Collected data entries
------------------------------------
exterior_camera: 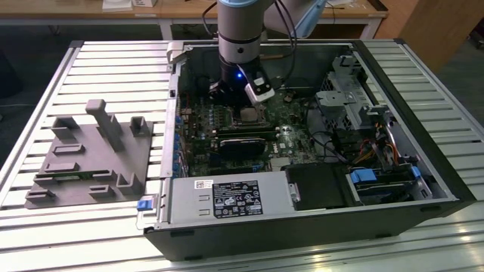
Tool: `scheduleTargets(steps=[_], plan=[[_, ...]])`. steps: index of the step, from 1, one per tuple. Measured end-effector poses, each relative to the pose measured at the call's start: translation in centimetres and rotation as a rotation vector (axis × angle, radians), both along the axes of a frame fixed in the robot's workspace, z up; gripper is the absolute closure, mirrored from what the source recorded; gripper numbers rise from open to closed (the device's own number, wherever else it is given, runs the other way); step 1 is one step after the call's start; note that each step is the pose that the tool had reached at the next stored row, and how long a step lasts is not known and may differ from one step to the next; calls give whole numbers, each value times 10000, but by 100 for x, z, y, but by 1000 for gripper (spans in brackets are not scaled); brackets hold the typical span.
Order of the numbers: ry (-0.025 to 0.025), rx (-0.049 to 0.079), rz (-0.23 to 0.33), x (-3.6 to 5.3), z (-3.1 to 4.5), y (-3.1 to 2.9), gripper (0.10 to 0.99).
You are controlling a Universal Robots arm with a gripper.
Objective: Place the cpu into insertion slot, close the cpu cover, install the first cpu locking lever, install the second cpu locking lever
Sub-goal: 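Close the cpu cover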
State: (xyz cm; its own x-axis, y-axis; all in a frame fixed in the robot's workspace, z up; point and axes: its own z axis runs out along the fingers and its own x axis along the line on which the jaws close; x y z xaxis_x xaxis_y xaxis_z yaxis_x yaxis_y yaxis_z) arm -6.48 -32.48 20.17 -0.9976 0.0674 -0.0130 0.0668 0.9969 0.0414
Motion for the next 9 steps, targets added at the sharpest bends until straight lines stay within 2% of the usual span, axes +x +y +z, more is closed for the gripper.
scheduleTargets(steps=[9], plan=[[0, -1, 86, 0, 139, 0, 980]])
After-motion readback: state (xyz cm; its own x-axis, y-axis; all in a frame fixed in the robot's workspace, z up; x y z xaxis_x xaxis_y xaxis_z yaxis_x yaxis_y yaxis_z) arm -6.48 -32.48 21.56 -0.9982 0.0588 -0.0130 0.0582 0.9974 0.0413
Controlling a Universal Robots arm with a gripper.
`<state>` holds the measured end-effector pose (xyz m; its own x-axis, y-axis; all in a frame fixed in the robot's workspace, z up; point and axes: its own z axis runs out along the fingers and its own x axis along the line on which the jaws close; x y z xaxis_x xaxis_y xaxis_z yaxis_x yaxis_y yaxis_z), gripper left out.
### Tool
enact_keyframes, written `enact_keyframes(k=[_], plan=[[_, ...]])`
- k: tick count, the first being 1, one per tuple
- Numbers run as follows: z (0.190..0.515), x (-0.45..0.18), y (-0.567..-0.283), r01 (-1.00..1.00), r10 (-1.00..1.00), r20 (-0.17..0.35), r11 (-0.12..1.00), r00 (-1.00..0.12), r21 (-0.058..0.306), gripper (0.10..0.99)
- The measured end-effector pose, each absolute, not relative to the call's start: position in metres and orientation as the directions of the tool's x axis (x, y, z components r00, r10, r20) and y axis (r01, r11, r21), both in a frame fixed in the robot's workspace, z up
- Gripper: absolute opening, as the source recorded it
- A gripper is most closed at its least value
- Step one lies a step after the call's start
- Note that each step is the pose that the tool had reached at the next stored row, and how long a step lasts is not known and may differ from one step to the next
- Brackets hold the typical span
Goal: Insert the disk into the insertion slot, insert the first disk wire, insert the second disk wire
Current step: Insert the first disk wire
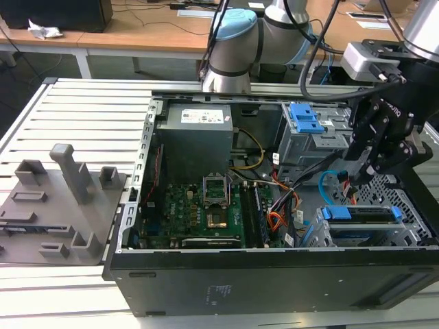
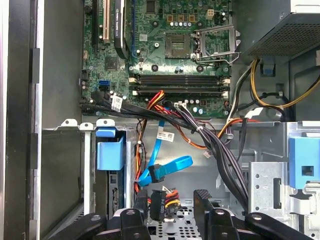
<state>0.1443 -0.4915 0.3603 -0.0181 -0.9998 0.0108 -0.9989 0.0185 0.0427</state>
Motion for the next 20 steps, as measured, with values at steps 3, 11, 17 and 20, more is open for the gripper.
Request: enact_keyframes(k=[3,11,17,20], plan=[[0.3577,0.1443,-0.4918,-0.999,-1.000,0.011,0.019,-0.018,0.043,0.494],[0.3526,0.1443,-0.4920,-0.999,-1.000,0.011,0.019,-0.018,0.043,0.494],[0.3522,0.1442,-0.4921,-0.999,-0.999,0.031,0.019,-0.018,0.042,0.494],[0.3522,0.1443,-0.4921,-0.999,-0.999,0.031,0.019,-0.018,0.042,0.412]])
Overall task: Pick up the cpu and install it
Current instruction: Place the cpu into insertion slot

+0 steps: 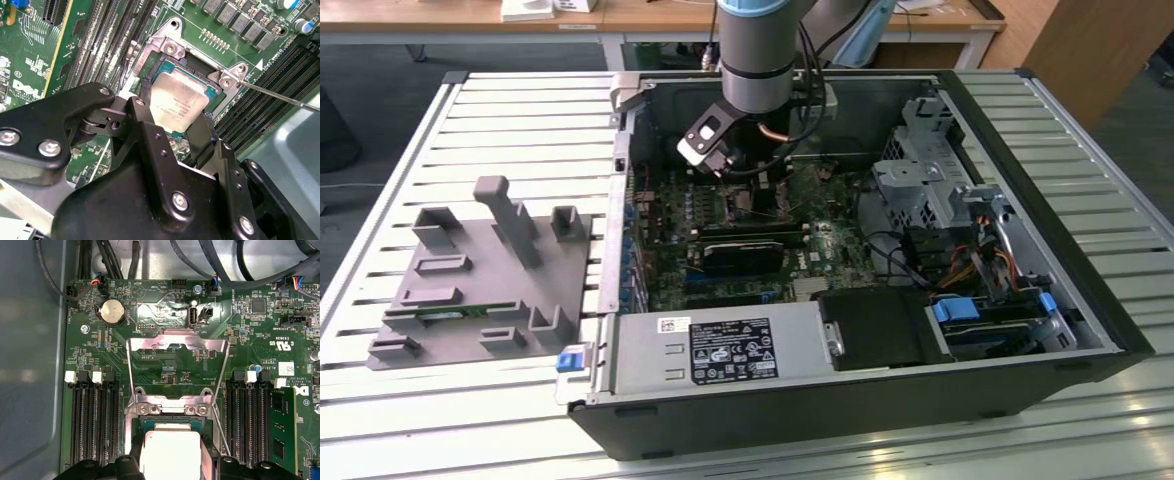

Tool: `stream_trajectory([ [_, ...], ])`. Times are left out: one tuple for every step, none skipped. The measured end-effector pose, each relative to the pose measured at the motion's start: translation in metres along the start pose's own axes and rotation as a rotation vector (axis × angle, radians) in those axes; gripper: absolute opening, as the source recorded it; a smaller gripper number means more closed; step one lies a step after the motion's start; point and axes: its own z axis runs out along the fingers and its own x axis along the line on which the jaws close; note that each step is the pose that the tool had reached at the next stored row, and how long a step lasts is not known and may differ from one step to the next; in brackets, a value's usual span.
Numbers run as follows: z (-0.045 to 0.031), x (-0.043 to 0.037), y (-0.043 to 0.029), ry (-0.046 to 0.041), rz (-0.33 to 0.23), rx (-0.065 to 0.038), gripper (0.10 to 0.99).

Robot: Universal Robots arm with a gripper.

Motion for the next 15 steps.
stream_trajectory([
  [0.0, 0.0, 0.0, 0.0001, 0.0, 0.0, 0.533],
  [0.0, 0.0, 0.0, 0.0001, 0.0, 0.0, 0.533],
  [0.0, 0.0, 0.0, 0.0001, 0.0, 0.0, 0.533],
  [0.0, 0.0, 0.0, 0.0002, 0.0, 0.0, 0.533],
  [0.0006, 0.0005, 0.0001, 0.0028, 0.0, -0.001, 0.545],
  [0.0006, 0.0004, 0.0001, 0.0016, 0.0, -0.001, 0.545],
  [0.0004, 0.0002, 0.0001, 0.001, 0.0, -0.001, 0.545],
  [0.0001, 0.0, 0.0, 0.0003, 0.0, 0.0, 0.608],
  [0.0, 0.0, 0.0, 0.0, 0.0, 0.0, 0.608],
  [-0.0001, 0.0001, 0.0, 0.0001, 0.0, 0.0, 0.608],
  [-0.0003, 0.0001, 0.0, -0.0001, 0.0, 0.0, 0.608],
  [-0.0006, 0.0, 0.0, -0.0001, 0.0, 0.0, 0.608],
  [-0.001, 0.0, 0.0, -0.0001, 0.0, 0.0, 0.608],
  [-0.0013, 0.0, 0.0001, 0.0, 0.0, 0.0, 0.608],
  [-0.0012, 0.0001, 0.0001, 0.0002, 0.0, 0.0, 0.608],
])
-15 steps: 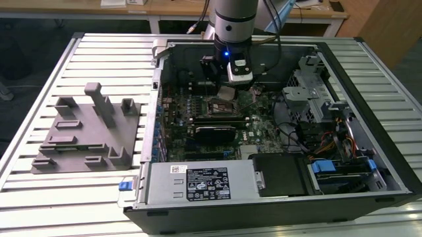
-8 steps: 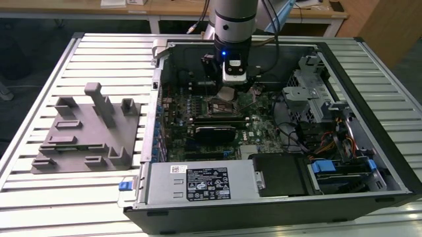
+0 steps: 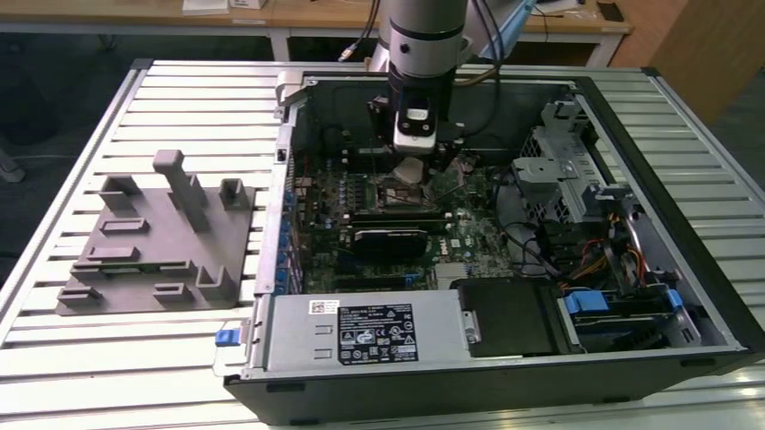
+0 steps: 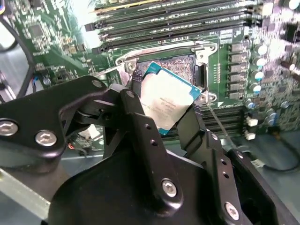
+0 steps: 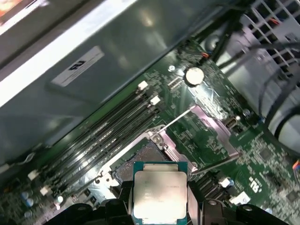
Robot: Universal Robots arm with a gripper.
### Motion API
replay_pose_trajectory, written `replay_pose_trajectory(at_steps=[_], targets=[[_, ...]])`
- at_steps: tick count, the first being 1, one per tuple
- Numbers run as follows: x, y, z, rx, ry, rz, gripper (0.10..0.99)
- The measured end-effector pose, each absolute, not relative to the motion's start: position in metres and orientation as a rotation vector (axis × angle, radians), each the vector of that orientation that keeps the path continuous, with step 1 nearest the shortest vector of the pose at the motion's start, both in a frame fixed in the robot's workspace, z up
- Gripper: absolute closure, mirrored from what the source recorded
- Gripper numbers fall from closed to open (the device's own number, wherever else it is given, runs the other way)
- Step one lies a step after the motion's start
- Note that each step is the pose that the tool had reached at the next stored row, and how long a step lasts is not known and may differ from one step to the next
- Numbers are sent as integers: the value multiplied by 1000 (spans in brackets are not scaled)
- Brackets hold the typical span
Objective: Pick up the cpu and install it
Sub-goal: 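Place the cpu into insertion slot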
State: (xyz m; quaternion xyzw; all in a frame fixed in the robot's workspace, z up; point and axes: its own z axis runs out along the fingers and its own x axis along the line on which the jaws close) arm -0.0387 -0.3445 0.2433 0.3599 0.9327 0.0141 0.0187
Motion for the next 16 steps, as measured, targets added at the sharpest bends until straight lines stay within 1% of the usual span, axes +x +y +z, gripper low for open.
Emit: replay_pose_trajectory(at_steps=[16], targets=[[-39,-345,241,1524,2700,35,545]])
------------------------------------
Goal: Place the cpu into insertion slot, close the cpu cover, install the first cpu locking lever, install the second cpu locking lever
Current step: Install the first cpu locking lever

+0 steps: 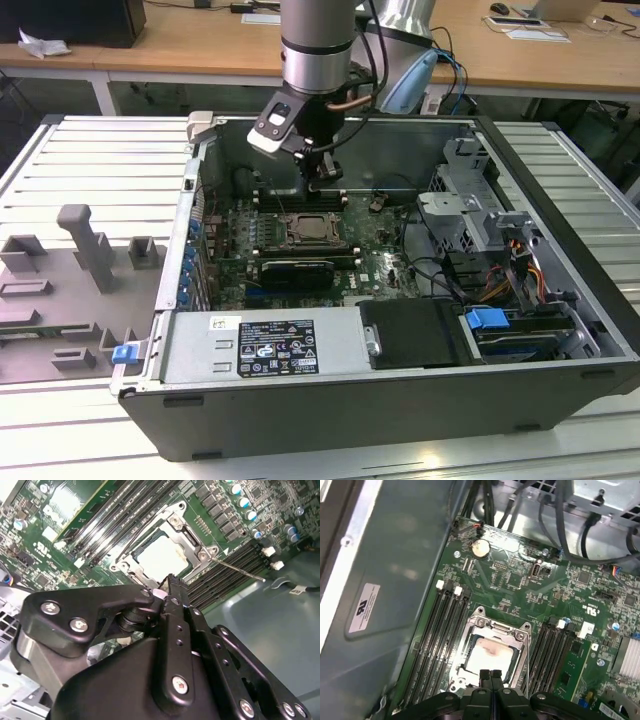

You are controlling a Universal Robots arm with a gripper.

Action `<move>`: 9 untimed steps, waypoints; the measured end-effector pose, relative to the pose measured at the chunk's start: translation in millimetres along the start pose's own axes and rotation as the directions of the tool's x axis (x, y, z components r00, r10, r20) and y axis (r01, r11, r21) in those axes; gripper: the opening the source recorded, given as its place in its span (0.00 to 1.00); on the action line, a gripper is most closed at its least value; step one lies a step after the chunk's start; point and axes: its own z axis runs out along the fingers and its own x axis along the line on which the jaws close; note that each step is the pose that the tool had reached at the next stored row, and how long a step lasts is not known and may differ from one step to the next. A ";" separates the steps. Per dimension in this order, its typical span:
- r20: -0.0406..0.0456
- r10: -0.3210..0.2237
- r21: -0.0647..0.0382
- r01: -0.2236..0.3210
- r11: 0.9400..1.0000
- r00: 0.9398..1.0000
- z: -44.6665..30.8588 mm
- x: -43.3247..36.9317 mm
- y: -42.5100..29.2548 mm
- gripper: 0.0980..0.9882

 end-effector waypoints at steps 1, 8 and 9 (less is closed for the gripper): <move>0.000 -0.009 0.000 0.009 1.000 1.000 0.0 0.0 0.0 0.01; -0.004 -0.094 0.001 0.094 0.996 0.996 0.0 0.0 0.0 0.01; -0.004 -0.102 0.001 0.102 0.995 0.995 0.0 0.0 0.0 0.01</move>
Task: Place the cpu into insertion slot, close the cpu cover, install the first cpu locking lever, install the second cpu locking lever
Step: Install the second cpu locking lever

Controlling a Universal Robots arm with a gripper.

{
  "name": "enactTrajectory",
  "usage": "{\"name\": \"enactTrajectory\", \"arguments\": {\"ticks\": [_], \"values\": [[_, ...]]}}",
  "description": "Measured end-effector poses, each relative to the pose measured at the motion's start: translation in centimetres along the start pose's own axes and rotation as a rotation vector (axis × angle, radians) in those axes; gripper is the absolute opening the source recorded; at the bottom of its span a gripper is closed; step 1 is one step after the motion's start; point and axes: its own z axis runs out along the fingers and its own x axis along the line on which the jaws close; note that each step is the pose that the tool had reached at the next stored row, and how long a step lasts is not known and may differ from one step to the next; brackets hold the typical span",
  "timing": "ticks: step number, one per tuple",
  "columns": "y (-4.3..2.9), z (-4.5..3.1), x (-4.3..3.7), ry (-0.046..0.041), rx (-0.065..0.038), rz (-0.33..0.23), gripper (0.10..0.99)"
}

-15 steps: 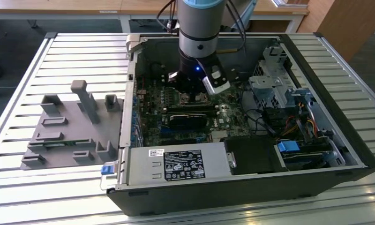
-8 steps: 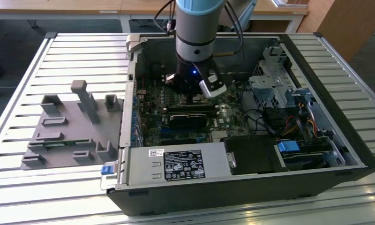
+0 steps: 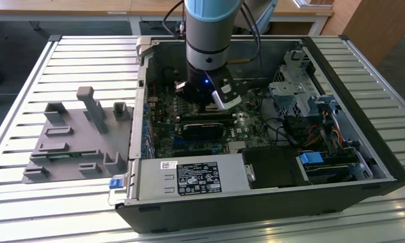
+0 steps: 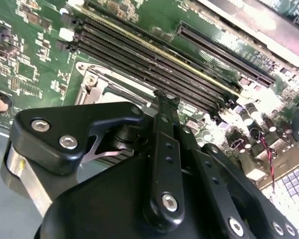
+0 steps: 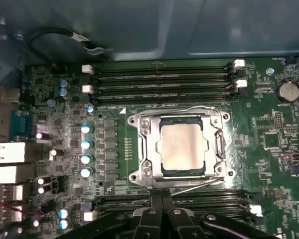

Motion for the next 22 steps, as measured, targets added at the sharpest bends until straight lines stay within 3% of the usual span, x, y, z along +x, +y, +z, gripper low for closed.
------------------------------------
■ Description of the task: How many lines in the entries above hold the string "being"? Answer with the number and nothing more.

■ Exercise solution: 2